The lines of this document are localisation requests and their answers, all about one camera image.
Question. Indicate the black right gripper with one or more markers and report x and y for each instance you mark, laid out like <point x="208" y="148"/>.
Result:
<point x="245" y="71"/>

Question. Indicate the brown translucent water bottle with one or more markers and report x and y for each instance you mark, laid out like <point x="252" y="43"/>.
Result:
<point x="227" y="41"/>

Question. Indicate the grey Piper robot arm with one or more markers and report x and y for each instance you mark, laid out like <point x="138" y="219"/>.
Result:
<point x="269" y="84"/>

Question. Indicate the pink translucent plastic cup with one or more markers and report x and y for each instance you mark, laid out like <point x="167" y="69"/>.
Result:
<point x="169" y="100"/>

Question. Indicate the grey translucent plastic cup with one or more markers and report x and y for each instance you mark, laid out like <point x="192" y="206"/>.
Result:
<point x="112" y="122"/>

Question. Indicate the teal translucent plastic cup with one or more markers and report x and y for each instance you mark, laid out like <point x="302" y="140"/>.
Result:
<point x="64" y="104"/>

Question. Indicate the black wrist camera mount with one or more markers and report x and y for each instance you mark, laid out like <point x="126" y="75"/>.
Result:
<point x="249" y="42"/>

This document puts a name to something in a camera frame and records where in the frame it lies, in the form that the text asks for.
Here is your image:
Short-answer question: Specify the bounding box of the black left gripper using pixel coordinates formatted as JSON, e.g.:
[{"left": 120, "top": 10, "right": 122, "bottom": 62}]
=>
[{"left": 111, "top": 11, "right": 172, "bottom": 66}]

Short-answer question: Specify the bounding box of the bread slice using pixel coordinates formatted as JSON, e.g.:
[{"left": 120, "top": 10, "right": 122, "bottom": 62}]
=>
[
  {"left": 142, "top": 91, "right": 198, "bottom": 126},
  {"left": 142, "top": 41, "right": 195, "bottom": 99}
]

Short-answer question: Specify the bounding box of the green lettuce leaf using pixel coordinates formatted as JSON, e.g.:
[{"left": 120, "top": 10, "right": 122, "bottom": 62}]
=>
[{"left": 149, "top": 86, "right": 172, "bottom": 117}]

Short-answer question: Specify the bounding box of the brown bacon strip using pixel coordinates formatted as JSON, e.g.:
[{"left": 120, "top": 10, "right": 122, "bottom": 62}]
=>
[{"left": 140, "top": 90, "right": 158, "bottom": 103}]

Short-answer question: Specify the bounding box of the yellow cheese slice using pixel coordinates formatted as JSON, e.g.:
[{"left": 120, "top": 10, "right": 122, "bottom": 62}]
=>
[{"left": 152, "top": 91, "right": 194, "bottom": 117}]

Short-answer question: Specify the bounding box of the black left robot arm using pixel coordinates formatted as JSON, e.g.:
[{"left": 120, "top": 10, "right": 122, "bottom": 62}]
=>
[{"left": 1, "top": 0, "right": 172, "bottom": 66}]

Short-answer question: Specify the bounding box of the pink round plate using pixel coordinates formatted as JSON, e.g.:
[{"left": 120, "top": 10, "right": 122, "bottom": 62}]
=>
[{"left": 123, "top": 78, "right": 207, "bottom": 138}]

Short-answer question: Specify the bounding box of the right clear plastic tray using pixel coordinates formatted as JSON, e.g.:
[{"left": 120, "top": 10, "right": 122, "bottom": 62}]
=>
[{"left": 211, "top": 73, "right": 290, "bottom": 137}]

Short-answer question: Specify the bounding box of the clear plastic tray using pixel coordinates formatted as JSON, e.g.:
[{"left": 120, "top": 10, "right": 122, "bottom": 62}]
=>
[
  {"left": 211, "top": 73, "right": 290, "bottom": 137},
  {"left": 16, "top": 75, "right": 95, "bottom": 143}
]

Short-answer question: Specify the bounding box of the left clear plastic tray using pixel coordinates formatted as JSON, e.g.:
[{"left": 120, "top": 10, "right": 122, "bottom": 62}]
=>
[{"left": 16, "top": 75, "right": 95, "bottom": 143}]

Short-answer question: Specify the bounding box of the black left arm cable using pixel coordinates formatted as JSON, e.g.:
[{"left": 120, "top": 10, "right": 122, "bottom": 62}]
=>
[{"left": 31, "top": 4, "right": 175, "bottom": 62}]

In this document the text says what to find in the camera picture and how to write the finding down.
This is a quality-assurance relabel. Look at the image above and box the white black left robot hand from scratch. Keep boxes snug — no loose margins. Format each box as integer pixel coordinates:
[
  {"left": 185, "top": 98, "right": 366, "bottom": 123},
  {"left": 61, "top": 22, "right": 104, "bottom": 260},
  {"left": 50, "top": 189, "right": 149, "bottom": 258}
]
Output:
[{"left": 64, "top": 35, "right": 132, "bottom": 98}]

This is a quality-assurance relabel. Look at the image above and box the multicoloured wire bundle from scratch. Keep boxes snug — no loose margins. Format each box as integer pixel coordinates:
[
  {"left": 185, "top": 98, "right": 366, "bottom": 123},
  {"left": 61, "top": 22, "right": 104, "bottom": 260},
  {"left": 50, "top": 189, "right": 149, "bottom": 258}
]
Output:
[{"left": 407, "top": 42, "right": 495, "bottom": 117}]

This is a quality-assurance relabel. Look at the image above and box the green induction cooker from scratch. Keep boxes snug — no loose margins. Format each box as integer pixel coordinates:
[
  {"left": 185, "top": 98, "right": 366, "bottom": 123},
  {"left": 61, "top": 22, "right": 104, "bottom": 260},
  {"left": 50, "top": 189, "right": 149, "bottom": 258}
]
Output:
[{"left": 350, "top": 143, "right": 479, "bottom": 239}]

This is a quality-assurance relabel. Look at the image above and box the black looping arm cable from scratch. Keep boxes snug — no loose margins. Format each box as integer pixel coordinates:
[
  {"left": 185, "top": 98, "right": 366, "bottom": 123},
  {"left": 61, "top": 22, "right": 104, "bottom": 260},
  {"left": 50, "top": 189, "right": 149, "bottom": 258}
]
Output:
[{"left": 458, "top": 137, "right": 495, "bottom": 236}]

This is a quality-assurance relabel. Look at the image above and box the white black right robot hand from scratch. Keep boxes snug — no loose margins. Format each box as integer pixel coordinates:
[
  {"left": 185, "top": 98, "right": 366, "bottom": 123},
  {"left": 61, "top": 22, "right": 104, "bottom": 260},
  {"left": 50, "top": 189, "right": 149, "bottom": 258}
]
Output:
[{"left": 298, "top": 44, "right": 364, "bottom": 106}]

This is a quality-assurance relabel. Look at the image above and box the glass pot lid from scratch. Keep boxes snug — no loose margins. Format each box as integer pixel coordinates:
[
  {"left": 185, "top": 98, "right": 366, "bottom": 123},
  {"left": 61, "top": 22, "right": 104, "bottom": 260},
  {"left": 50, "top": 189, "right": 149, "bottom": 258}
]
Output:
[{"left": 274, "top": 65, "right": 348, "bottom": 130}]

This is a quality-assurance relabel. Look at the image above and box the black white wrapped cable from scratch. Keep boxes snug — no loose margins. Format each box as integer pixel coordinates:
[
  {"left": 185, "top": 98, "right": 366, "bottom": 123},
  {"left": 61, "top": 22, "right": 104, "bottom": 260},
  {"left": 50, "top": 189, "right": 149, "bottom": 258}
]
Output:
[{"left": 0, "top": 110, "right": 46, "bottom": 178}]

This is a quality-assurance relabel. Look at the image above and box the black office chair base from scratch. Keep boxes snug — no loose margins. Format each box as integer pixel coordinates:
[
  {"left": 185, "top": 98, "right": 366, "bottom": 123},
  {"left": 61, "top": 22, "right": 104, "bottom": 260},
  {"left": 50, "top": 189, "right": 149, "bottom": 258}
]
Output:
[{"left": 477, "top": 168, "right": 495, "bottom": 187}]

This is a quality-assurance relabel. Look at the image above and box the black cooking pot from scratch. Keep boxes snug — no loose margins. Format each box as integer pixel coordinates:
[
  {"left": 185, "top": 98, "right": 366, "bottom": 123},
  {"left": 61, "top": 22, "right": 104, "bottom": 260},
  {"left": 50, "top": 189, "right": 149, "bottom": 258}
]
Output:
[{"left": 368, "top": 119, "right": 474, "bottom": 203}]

* Task description:
Look through the entries above, and wherever a line holds the string "report", copy it.

* Answer space:
Question. Indicate the black right gripper with one or more markers and report x and y for each instance you mark, laid out like <point x="208" y="148"/>.
Question. Indicate the brown translucent water bottle with one or more markers and report x and y for each instance you mark, laid out like <point x="252" y="43"/>.
Question. Indicate the grey Piper robot arm with one or more markers and report x and y for each instance you mark, laid out like <point x="138" y="219"/>.
Question. Indicate the pink translucent plastic cup with one or more markers and report x and y for each instance you mark, laid out like <point x="167" y="69"/>.
Question. Indicate the grey translucent plastic cup with one or more markers and report x and y for each instance you mark, laid out like <point x="192" y="206"/>.
Question. Indicate the teal translucent plastic cup with one or more markers and report x and y for each instance you mark, laid out like <point x="302" y="140"/>.
Question. Indicate the black wrist camera mount with one or more markers and report x and y for each instance you mark, laid out like <point x="126" y="75"/>.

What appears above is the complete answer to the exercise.